I maintain an alternative to jQuery called Cash [0], this looks cool! If you are interested in joining forces OP it'd be cool to have this capability in Cash itself. IMO that'd be the best of both world because this feature is cool and useful, and Cash's methods are most probably closer to jQuery's, better tested and there are more of them available (76 vs 44).

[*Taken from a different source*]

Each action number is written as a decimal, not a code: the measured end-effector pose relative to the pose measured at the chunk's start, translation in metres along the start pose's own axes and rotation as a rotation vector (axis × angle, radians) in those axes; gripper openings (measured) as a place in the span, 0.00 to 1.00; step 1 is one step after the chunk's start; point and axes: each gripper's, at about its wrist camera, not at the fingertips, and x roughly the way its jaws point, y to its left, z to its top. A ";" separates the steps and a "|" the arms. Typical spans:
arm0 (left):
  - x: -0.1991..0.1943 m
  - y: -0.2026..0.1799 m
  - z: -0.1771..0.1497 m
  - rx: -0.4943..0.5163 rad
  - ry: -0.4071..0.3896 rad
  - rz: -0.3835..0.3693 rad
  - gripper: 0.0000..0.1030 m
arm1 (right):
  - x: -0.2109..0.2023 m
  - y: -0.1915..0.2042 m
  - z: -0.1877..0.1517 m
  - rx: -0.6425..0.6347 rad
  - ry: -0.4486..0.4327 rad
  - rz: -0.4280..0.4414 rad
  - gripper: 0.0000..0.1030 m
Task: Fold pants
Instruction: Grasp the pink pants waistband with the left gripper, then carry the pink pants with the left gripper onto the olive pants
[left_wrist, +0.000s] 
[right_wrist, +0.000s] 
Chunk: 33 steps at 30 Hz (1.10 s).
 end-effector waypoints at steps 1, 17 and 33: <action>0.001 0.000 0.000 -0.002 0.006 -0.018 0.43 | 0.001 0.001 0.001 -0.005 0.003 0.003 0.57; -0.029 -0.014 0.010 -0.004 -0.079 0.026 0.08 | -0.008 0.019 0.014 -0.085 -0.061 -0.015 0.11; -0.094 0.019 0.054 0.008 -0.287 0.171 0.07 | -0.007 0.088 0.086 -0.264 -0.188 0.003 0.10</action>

For example, your `on` method [1]:
- Doesn't support event delegation.
- Doesn't support event namespaces.
- Doesn't support receiving an argument mapping events to callbacks like jQuery also can.
- It seems to have subtle bugs, like the way the events string is split makes so that double consecutive spaces in it (which can happen as a result of a typo) will result in listening to the empty string event. Basically: 'foo bar'.split ( ' ' ) => ['foo', '', 'bar'] (there are two spaces between foo and bar).
The `on` method we are using in Cash [2] is a lot more convoluted than that. On one hand it requires more bytes, but on the other the chances of it behaving exactly like jQuery's are much higher. In fact we can also run jQuery's test suite with Cash to spot issues.
Feel free to ping me if you are interested in joining forces.
Sure, Cash is super cool. I wrote this library for my personal use. As I was repeating the same work on multiple projects.
While removing jQuery dependency, the hardest part was finding the jQuery methods in the existing project and writing the alternative vanilla js methods without making much changes in the codebase.
Yes, I agree with you the events part needs to be improved and well documented. (It actually supports namespacing.) I fixed most of the things in https://github.com/sachinchoolur/tiny-events.js and need to make the changes here as well.
My intention was not to build another JavaScript utility library. I just wanted to make my JavaScript libraries jQuery independent.
Kinda accurate, but as soon as you realize that "tool" is basically another name for "library" it makes sense. Like OP replaced code with code at the end of the day, who cares if you call it "library" or "tool" or something else.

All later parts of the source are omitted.